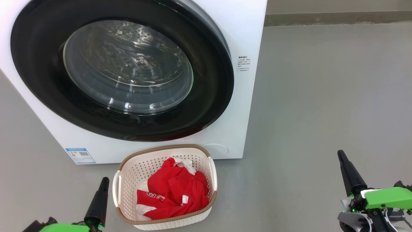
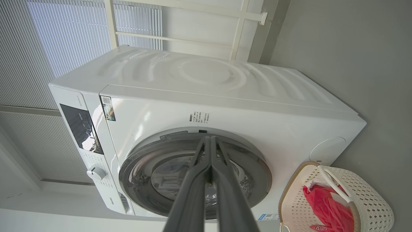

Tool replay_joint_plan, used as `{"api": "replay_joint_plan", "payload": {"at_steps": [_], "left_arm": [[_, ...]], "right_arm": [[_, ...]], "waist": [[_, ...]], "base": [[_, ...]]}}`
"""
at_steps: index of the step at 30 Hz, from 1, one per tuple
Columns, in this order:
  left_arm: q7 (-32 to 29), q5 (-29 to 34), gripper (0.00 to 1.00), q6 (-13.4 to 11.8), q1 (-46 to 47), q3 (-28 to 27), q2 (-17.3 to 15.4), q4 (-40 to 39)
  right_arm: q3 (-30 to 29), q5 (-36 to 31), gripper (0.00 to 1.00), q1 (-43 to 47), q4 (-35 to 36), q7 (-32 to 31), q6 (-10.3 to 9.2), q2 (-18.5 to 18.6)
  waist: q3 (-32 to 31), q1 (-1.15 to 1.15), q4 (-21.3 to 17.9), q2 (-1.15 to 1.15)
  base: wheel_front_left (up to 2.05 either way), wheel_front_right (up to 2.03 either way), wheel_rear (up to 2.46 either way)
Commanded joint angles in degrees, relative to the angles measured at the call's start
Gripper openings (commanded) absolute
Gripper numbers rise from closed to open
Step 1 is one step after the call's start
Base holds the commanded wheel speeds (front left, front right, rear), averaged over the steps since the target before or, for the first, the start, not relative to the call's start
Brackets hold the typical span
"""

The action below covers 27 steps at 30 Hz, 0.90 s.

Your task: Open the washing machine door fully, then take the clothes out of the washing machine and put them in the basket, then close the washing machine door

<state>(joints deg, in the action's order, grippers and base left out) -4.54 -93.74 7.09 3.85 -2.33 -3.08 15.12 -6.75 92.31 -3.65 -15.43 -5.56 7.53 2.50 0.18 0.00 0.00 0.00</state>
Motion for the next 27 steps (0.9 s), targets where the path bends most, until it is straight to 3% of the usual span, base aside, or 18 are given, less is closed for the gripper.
{"api": "replay_joint_plan", "payload": {"at_steps": [1, 27], "left_arm": [[-0.3, -0.1, 0.00, 0.4, 2.2, -2.2, -1.3, -1.2], [-0.8, 0.4, 0.00, 0.4, 2.2, -2.7, -0.9, -1.1]], "right_arm": [[1.0, 0.5, 0.00, -2.5, 1.5, -0.3, -0.04, 0.9], [0.7, 0.3, 0.00, -2.5, 1.4, -0.5, -0.04, 0.8]], "waist": [[0.0, 0.00, 0.0, 0.00], [0.0, 0.00, 0.0, 0.00]], "base": [[0.00, 0.00, 0.00], [0.00, 0.00, 0.00]]}}
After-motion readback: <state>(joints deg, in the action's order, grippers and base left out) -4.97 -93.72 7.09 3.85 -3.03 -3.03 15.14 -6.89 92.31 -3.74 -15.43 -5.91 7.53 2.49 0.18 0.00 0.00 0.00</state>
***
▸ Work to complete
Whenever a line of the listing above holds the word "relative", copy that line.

▸ Finished exercise
Commanded joint angles in degrees, relative to the angles measured at the call's start
Base holds the commanded wheel speeds (front left, front right, rear), averaged over the steps since the target before or, for the first, the start, not relative to the call's start

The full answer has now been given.